The 6-foot-5, 200-pound quarterback from Maryville (Tenn.) High School has taken the responsibility upon himself to make sure he has a solid collegiate option if the Tar Heels' troubles with the NCAA don't dissipate.
Robinette, who committed to North Carolina in June, reached out to Stanford's coaching staff a month ago to see if the Cardinal had any interest in him. He then took an unofficial visit there last weekend.
“It was a great trip,” Robinette said. “It was everything I thought it would be. It's a beautiful place. Their academic record speaks for itself. Their football record speaks for itself.”
But before the young man heads west for good, Robinette maintained he still plans on playing his football in Chapel Hill.
“I'm definetely still a North Carolina commitment as of right now,” he said.
For just how long is clouded in the uncertain haze of an NCAA investigation that will take its next significant step on Oct. 29. That's when the Tar Heels will plead their case in front of the NCAA Committee of Infractions.
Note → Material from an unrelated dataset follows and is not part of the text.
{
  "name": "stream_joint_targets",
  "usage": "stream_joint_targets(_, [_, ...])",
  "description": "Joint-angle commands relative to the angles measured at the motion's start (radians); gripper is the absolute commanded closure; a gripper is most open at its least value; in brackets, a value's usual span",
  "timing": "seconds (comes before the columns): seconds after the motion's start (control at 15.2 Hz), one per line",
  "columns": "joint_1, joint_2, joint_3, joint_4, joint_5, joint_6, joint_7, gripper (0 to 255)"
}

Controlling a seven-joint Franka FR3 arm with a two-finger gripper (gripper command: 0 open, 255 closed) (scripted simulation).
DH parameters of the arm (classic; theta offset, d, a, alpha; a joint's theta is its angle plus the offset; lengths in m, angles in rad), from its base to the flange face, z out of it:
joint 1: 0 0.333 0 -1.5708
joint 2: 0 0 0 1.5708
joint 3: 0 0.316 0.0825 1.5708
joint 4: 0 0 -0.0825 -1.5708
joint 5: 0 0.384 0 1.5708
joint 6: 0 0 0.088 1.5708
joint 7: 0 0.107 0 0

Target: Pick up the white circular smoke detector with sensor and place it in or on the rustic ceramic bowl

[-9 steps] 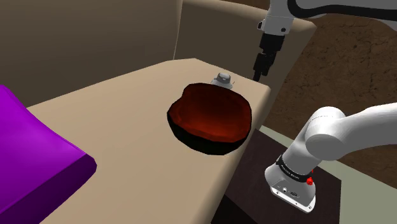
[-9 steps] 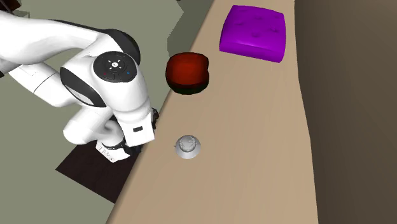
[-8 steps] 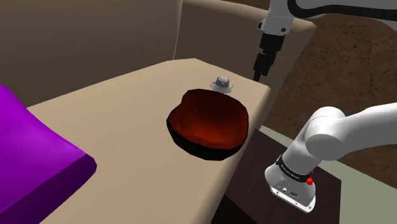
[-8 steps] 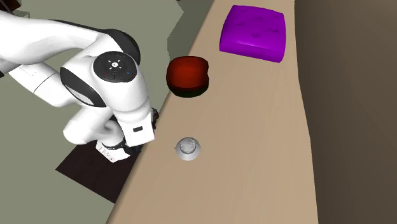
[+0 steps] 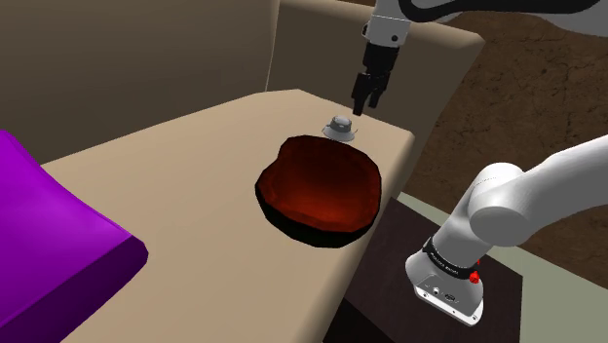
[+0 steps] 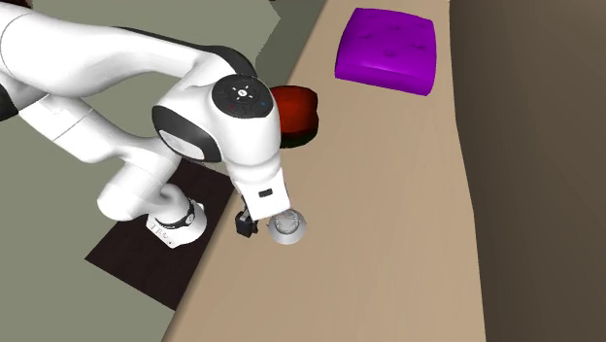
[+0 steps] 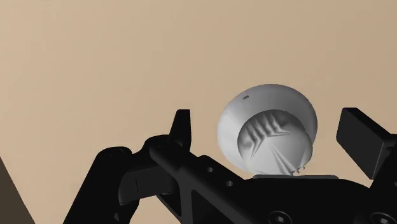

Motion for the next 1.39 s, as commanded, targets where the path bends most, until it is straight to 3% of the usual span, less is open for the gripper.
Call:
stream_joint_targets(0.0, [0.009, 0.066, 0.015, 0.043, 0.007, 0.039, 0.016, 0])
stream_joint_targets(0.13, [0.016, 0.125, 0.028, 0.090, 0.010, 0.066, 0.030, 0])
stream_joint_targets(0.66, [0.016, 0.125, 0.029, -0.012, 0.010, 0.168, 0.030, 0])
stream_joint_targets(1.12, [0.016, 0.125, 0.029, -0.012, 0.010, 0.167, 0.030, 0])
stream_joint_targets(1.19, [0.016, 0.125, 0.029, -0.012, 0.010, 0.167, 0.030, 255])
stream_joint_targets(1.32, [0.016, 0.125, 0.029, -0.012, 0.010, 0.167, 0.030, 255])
A harsh ruling could prompt Robinette and other North Carolina commitments to pursue other collegiate options, but it may not even take that. Simply a delayed response would bring continued uncertainty for those hoping to sign with North Carolina in February or, in Robinette's case, enroll as a midterm student in January.
“It is a concern but at the end of the day, North Carolina is still a great place,” Robinette said. “They have great people. It's one of the best institutions in the United States.”
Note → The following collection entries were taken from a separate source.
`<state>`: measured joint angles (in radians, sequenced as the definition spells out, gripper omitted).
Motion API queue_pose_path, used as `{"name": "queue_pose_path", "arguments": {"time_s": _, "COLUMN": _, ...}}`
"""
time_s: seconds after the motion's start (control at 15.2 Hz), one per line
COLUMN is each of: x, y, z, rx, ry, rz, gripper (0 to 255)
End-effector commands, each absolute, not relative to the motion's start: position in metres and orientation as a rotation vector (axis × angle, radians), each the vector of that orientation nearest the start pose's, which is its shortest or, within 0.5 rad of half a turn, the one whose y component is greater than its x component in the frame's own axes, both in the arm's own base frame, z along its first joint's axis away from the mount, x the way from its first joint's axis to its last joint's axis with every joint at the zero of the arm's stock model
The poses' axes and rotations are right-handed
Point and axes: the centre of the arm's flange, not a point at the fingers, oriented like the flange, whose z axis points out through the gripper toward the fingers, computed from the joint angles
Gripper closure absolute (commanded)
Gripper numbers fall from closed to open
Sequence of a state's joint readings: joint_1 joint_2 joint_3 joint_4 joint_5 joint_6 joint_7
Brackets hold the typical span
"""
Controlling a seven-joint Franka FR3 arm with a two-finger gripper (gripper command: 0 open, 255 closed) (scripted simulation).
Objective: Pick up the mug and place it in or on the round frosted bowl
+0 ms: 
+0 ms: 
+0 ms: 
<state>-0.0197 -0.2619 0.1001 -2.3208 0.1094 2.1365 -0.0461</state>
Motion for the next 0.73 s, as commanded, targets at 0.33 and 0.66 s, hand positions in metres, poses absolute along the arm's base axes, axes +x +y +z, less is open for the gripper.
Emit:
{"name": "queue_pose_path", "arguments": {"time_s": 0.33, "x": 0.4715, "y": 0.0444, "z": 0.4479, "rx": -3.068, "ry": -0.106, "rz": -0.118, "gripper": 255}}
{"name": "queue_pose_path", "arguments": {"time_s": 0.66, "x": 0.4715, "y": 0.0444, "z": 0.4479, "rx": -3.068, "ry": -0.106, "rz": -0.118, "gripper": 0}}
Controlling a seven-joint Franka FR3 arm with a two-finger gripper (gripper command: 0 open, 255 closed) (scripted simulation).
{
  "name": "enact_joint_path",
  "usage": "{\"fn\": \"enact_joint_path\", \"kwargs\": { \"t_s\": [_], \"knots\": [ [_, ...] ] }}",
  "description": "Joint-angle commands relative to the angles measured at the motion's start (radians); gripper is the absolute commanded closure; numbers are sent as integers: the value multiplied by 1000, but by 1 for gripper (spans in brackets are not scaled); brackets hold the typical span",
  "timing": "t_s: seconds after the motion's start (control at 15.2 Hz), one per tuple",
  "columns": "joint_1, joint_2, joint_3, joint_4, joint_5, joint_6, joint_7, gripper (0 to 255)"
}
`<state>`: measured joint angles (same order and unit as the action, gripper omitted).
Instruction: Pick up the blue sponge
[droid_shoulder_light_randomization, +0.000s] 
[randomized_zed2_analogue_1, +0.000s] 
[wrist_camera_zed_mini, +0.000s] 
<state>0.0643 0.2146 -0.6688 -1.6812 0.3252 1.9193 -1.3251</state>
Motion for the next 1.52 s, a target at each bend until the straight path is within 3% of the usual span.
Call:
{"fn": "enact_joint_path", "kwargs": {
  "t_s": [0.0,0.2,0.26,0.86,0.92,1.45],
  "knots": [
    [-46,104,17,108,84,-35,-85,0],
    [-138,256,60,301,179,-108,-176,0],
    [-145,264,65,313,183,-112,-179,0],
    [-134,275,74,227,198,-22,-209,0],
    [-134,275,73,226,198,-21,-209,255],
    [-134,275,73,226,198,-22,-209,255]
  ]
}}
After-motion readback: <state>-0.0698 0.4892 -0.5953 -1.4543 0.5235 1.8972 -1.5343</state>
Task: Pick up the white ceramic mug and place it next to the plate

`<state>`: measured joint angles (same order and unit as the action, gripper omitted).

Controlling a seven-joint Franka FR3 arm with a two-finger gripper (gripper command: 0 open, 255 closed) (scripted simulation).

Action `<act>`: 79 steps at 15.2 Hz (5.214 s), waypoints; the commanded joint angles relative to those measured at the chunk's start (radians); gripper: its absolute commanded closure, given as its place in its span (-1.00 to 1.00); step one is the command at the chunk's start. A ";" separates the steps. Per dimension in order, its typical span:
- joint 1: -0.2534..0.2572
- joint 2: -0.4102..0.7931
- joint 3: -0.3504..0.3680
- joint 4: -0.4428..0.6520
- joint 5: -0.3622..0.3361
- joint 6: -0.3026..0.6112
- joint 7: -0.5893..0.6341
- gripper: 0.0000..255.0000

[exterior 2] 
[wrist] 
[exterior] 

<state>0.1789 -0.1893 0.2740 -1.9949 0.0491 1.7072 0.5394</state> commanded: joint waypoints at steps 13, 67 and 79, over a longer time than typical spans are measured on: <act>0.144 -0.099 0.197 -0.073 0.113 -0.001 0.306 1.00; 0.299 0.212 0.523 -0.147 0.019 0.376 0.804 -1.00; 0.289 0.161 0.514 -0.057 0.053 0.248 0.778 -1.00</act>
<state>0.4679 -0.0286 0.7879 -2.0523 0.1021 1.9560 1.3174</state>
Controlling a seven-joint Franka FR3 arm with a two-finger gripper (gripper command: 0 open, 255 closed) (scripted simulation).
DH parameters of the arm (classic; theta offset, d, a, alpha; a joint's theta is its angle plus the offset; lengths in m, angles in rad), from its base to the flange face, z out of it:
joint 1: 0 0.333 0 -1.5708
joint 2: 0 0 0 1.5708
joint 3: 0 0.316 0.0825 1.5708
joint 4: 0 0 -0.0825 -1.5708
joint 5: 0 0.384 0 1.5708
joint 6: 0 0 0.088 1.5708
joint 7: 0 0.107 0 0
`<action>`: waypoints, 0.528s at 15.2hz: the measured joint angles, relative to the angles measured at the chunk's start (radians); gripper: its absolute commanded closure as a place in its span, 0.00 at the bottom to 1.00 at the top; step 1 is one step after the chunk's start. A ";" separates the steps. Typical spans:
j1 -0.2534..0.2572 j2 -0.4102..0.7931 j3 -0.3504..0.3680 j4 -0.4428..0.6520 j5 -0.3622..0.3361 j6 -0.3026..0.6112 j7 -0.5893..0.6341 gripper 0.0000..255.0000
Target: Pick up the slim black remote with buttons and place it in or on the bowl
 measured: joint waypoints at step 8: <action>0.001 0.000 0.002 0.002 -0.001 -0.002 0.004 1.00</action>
Robinette said he just wants to have “all of his bases covered” and therefore is considering visits to Vanderbilt and Arkansas -- and possibly a return trip to Stanford. Robinette said an official visit back to Stanford has been discussed but no firm plans are in place. Stanford declined to offer Robinette a scholarship over the weekend but that is still a possibility.
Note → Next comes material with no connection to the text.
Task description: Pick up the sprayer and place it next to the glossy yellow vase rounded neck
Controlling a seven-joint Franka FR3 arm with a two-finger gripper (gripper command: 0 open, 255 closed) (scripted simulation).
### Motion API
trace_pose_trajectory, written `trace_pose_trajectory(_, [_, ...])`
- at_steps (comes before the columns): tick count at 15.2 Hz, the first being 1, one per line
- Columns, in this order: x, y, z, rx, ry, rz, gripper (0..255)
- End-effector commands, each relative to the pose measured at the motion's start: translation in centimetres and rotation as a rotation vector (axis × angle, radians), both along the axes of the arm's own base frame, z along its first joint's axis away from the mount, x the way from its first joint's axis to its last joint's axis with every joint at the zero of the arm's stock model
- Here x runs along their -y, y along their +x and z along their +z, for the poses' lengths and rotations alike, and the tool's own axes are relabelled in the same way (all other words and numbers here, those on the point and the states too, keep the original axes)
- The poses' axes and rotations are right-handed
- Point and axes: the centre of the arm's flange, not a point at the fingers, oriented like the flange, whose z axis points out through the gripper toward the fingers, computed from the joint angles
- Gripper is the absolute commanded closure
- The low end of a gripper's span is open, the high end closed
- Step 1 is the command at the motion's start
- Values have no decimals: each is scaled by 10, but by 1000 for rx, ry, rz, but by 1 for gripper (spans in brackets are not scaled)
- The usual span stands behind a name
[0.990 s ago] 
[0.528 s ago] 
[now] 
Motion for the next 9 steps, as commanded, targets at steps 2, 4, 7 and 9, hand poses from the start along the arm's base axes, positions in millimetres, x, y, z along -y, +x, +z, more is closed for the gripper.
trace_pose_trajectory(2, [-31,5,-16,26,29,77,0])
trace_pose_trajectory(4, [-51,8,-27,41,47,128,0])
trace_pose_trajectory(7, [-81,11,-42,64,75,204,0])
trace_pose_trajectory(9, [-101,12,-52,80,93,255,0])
After committing to North Carolina, Robinette mostly shut down his recruitment from other schools. That, he said, likely hurt his college stock because other schools considered him off the market and he stopped attending summer camps. But don't think Robinette is complaining about the situation.
“I don't regret committing at all,” he said of his somewhat early decision to be a Tar Heel.
Robinette still holds scholarship offers from Purdue, Illinois, Northwestern and Vanderbilt, which may be the most intriguing possibility.
Vandy's campus is less than a three-hour drive from Maryville, has the academic reputation that Robinette is looking for and an opportunity to play in the SEC for a potentially up-and-coming program in a metropolitan city.
Robinette, however, isn't getting to far ahead of himself on such speculation.
“I think Vanderbilt is a great school, but I'm still a North Carolina commitment,” he said.